The coronavirus mainly targets the lungs, but also the kidneys, liver and blood vessels. However, about half of patients report neurological symptoms, including headaches, confusion, and delirium, suggesting that the virus may also attack the brain.
A new study provides the first clear evidence that, in some people, coronaviruses invade brain cells and hijack to make their own replicas. The virus also draws in all the oxygen nearby, starving neighboring cells.
It is unclear how the virus enters the brain or how often it sets up this trial of destruction. Brain infections are rare, but some people may be susceptible to their genetic background, high viral load, or other reasons.
Akiko Iwasaki, an immunologist at Yale University who led the work, said that if the brain became infected, it could have fatal consequences.
The study was posted online on Wednesday and has not yet been checked for publication by experts. But some researchers said it was cautious and grandiose, showing in many ways that the virus could infect brain cells.
“Scientists had to rely on brain images and patient symptoms to have an effect on the brain, but we did not really see enough evidence that the virus could infect the brain,” said the doctor. Michael Zandi, Consultant Neurologist at the National Hospital for Neurology and Neurosurgery in Britain. “This data provides a bit more evidence that it certainly can.”
Dr Zandi and his colleagues published research in July showing that some patients with Covid-19, a disease caused by coronavirus, develop serious neurological complications, including nerve damage.
In the new study, Dr. I. Iwasaki and his colleagues documented brain infections in three ways: in the brain tissue of a person who died in Covid-19, in a mouse model, and in the orgoids – clusters of brain cells in a lab dish. Copy the three-dimensional structure of the brain.
Other pathogens – including the Zika virus – are known to infect brain cells. Immune cells then flood the damaged sites, trying to cleanse the brain by destroying infected cells.
Coronavirus is very stealthy: it absorbs brain cells to multiply machinery, but does not destroy it. Instead, it cuts off oxygen to nearby cells, causing them to die and die.
Researchers have found no evidence of an immune response to this problem. Dr. “This is a kind of silent infection,” Iwasaki said. “There are a lot of scattered mechanisms in this virus.”
These findings are consistent with other observations of organoids infected with the coronavirus, said Assan Muotri, a neuroscientist at the University of California, California, who studied the Zika virus.
The number of coronavirus synapses seems to decrease rapidly in the connections between neurons. “The days after the infection, and we’ve already seen a dramatic reduction in the amount of synapses,” Dr. Mu. Muotri said. “We don’t know yet whether it is reversible or not.”
The virus infects the cell with a protein on its surface called ACE2. Those proteins appear throughout the body and especially in the lungs, explaining why they prefer the target of the virus.
Previous studies suggest that, depending on protein level proxies, the brain has low ACE2 and is more likely to survive. But Dr. I. Iwasaki and his colleagues looked more closely and discovered that the virus could actually enter brain cells using this door.
“It is very clear that it is expressed in neurons and it is necessary for penetration,” said Dr. I. Iwasaki.
His team then looked at two sets of mice – one with ACE2 receptors expressed only in the brain, and the other with only receptors in the lungs.

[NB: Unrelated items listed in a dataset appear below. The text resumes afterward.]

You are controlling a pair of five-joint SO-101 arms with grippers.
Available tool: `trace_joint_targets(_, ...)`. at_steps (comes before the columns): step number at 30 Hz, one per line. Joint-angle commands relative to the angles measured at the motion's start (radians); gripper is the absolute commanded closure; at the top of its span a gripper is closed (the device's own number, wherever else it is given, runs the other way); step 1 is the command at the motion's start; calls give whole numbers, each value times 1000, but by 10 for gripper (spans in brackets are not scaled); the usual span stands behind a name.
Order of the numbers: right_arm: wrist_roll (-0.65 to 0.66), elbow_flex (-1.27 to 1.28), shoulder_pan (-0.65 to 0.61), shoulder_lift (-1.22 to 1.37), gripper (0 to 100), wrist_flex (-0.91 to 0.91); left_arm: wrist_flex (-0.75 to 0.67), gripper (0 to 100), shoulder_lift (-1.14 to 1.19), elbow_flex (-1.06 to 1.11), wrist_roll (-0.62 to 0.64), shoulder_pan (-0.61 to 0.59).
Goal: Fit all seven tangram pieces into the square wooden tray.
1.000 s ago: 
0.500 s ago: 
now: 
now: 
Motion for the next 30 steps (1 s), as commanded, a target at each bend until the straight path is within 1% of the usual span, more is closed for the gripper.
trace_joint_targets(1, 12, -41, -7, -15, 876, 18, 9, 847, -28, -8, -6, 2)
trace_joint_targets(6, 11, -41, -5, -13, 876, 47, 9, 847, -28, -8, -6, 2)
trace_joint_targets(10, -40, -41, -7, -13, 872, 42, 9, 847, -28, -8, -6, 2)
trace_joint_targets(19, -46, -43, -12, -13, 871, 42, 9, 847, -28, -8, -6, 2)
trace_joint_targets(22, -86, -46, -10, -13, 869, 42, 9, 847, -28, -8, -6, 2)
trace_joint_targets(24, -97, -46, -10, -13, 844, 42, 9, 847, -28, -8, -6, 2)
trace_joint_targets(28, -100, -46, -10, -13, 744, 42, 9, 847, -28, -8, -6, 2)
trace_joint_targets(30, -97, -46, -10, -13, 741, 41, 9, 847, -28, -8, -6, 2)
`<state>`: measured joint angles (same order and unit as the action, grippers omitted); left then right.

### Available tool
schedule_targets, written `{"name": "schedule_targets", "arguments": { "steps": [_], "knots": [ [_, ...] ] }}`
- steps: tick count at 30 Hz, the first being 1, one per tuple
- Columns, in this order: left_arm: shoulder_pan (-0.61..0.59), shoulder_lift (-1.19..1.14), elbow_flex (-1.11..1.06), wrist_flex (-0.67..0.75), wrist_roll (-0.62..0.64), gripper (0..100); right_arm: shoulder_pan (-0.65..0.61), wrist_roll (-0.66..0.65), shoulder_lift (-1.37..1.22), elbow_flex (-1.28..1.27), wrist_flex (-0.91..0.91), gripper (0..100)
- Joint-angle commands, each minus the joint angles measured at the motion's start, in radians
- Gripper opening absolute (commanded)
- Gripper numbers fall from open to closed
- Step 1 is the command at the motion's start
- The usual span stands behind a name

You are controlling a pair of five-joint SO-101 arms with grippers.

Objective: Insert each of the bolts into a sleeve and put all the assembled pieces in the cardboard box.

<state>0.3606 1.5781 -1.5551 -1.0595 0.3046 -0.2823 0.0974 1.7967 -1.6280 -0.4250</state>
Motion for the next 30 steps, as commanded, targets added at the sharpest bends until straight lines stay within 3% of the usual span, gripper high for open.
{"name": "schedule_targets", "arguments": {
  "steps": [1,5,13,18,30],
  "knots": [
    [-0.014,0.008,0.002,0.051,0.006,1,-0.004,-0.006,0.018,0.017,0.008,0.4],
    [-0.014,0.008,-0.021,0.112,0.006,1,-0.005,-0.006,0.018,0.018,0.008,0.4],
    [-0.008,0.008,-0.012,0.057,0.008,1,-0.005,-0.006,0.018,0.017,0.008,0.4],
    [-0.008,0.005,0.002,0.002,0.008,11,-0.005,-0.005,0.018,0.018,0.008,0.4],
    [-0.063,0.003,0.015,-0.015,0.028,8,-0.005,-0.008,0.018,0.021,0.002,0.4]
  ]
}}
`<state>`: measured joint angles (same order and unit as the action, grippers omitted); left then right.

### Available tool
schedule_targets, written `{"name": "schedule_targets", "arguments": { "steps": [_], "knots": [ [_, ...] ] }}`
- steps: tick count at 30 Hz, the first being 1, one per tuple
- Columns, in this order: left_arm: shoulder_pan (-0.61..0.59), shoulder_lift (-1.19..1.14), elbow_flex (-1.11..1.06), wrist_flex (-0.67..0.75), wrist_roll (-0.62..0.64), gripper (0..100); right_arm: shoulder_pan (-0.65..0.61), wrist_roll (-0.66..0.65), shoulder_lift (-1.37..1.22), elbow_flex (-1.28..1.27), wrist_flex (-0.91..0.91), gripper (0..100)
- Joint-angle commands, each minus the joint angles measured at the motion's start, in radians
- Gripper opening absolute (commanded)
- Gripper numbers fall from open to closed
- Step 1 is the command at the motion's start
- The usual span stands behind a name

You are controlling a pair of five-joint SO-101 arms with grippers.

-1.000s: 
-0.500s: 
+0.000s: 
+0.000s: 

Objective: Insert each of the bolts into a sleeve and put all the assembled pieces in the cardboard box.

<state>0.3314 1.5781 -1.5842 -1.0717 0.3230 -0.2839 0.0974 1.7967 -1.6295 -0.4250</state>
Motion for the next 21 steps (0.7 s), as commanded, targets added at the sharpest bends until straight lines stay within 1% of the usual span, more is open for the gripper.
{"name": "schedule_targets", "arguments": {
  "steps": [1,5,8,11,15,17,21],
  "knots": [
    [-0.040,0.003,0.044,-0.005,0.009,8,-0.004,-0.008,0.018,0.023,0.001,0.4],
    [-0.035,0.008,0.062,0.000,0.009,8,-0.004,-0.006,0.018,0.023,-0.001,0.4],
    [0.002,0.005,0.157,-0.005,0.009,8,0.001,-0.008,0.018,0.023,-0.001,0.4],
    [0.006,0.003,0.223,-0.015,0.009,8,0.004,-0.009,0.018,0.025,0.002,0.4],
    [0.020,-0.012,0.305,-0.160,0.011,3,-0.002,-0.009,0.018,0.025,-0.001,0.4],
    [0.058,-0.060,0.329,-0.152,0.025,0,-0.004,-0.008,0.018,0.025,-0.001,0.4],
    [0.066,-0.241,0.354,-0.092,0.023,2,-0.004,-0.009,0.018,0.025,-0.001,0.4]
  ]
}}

When they introduced the virus to these rats, the brain-infected rats quickly lost weight and died within six days. Even rats with lung infections did not.
Dr. Despite the warnings associated with the mouse study, the results suggest that a virus infection in the brain may be more fatal than a respiratory infection, Iwasaki said. Iwasaki said.
The virus reaches the brain through the eyes or through the bloodstream – through the olfactory bulb – which controls odor. It is not clear which path the pathogen is taking, and whether it is often enough to explain the symptoms seen in people.
“I think this is a case where scientific data goes beyond clinical evidence,” Dr Mu said. Muotri said.
Researchers will need to analyze many autopsy specimens to estimate how common a brain infection is and whether it is present in people with mild disease or in so-called long-haired people with many of these neurological symptoms.
Dr. Jovis Hopkins University neurologist. Forty to 60 percent of Kovid-19 patients experience neurological and psychiatric symptoms, Robert Stevens said. But symptoms may not be all caused by viruses that invade brain cells. It can be the result of widespread inflammation throughout the body.
For example, inflammation in the lungs can release molecules that make the blood sticky and close the blood vessels, leading to stroke. Dr. Zandi said that there is no need for brain cells to be infected for that.
But in some people, he added, there may be a lack of blood oxygen from infected brain cells that trigger a stroke: “Different groups of patients may be affected in different ways.” “It’s quite possible that you’ll see a combination of the two.”
Some cognitive symptoms, such as cerebral palsy and delirium, may be more difficult to treat in patients sitting and on a ventilator. Doctors should plan to dial sedatives once a day, if possible, to evaluate Covid-19 patients, Dr. Stevens said.